In a report released Thursday, U.S. intelligence agencies said "the governments of China and Russia will remain aggressive and capable collectors of sensitive U.S. economic information and technologies, particularly in cyberspace." Speaking at a forum at the National Press Club, Robert Bryant, the national counterintelligence executive, said the U.S. is finally making the charges public because China and Russia are stealing sensitive U.S. technology data. "If we build their economies on our information, that's not right," he said. "We want to basically point out what the issue is. We want to be worried and we want to be careful, but we also want there to be an awareness and, frankly, drive that toward solutions where we work together to bring this under control."

The report is part of an increased effort by U.S. officials to highlight the risks of cyber-attacks in a growing high-tech society. People, businesses and governments are storing an increasing amount of valuable and sensitive information online or accessing data through mobile devices that may not be as secure as some computers. The Obama administration has urged individuals and the corporate world to better protect their data. Thursday's report is a clarion call, cyber security experts said. "We should have done this years ago," said James Lewis, cybersecurity expert and senior fellow at the Centre for Strategic and International Studies. "We've pretended it hasn't been happening, but that's not the case. I hope this is the first in a series of documents that lays out the huge problem the U.S. is facing."
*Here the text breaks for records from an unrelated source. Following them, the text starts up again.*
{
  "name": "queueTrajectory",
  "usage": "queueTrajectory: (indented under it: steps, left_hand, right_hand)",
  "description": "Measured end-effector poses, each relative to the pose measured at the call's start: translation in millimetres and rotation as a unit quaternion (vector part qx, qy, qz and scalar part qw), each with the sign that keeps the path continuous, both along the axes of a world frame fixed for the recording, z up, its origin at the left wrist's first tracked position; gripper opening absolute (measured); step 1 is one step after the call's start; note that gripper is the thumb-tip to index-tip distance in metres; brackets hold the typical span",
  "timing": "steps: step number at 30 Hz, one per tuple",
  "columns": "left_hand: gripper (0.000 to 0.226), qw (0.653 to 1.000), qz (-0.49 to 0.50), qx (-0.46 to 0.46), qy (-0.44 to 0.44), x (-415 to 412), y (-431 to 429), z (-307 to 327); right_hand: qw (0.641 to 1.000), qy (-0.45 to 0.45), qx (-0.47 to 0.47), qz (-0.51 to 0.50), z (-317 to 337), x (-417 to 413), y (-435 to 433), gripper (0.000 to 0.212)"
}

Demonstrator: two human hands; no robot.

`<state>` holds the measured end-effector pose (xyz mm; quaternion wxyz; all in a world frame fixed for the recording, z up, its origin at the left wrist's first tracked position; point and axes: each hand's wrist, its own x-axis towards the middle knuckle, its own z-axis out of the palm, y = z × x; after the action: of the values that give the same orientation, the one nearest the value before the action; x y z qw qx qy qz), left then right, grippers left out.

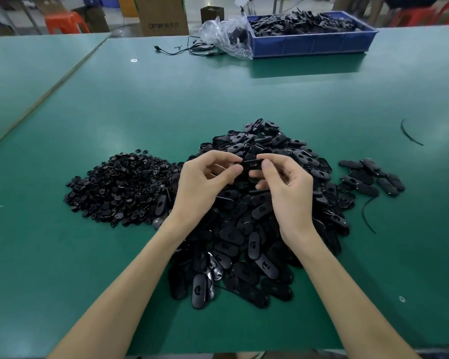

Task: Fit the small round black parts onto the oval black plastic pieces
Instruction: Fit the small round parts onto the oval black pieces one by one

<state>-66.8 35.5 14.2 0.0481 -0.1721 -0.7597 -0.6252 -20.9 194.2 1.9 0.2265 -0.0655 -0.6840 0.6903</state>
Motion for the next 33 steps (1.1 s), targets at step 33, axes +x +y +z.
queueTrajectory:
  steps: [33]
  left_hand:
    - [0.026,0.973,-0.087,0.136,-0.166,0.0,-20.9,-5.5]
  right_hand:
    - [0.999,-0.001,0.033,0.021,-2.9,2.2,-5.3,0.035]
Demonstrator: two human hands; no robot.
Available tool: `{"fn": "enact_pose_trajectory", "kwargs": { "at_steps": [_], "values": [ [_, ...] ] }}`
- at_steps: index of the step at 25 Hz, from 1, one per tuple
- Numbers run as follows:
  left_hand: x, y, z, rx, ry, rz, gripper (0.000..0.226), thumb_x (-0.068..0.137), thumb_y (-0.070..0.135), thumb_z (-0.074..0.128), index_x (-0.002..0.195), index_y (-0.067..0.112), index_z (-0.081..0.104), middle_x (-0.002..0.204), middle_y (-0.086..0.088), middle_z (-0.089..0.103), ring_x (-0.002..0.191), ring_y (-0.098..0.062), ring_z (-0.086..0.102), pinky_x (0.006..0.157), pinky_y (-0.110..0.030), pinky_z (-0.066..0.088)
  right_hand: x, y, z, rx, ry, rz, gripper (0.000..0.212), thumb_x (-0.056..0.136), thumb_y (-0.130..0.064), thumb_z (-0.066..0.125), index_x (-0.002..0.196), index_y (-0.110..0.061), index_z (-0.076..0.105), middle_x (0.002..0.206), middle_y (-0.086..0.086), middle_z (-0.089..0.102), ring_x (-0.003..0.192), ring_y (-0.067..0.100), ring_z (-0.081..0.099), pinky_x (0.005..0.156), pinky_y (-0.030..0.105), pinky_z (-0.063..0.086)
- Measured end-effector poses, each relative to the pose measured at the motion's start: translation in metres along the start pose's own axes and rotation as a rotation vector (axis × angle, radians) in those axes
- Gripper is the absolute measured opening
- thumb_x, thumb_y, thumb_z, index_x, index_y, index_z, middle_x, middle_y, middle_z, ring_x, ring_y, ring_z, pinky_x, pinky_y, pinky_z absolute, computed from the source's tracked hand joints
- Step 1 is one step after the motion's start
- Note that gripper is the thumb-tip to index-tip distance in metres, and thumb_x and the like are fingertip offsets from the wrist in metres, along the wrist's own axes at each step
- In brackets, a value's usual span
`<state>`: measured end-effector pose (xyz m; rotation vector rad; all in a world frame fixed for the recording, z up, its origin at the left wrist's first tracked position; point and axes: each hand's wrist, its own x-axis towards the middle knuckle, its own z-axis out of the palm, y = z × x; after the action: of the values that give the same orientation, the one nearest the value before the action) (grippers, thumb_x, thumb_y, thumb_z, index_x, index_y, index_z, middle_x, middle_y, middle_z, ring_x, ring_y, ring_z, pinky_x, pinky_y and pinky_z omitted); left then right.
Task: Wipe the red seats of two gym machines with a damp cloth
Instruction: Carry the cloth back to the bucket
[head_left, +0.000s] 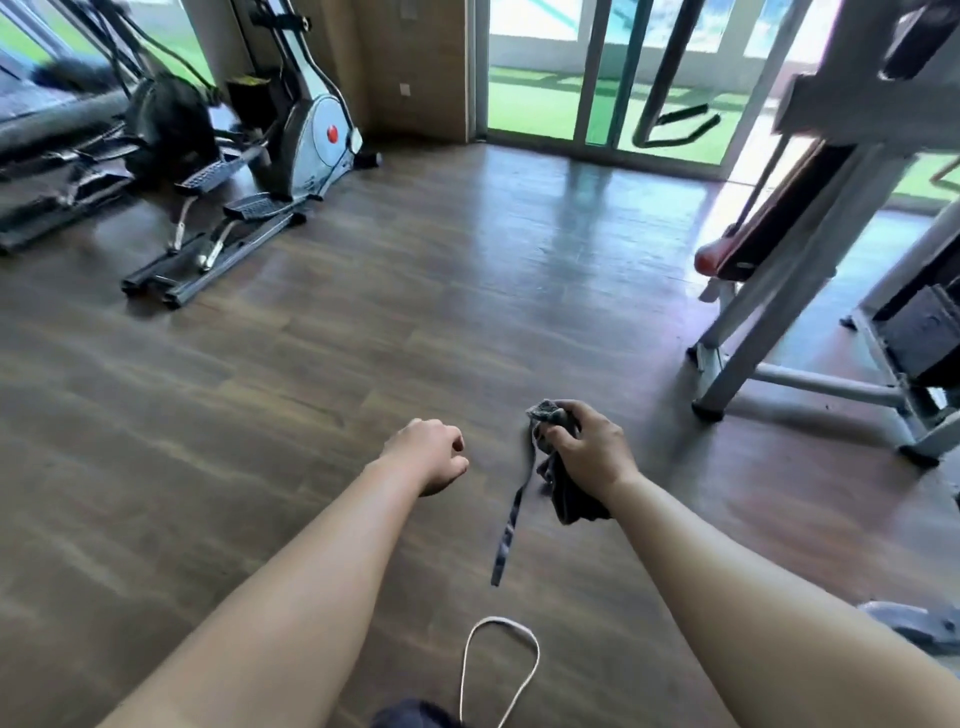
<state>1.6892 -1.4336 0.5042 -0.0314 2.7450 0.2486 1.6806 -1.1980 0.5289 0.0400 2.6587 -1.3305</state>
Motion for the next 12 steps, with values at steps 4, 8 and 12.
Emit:
{"fn": "enact_pose_trajectory", "kwargs": {
  "at_steps": [4, 8, 12],
  "values": [
    [0.110, -0.036, -0.047, 0.010, 0.019, 0.005, 0.041, 0.094, 0.048, 0.057, 0.131, 0.031, 0.065, 0.135, 0.001, 0.065, 0.131, -0.026, 0.053, 0.106, -0.038, 0.048, 0.120, -0.037, 0.017, 0.008, 0.001, -0.026, 0.030, 0.089, -0.027, 0.068, 0.119, -0.033, 0.068, 0.094, -0.006, 0.067, 0.092, 0.014, 0.059, 0.076, 0.020, 0.037],
    [0.244, -0.090, -0.111, 0.005, 0.007, 0.024, 0.040, 0.094, 0.048, 0.057, 0.129, 0.031, 0.065, 0.135, 0.001, 0.064, 0.131, -0.026, 0.054, 0.105, -0.038, 0.048, 0.257, -0.085, 0.051, 0.055, 0.056, -0.022, 0.030, 0.088, -0.025, 0.068, 0.117, -0.032, 0.069, 0.087, -0.012, 0.068, 0.080, 0.004, 0.062, 0.067, 0.011, 0.039],
    [0.357, -0.122, -0.180, 0.025, -0.009, 0.060, 0.036, 0.093, 0.048, 0.057, 0.125, 0.033, 0.066, 0.132, 0.003, 0.065, 0.130, -0.025, 0.054, 0.105, -0.038, 0.049, 0.370, -0.126, 0.066, 0.110, 0.117, 0.023, 0.031, 0.088, -0.019, 0.065, 0.116, -0.031, 0.070, 0.075, -0.027, 0.062, 0.065, -0.027, 0.053, 0.059, -0.004, 0.035]
  ]
}}
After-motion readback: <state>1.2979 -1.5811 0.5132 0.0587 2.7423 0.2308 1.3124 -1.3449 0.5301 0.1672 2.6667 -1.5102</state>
The U.S. points fingers at Russian and Chinese intelligence services and corporations based in those countries or tied to the governments. The intelligence report, however, did not say how many of the cyberattacks are government-sponsored and would not name other countries that pose similar but lesser threats. It suggested that U.S. allies may be using their access to American institutions to acquire economic and technology information. China had no immediate response to the report, which was issued after normal business hours Thursday in Beijing.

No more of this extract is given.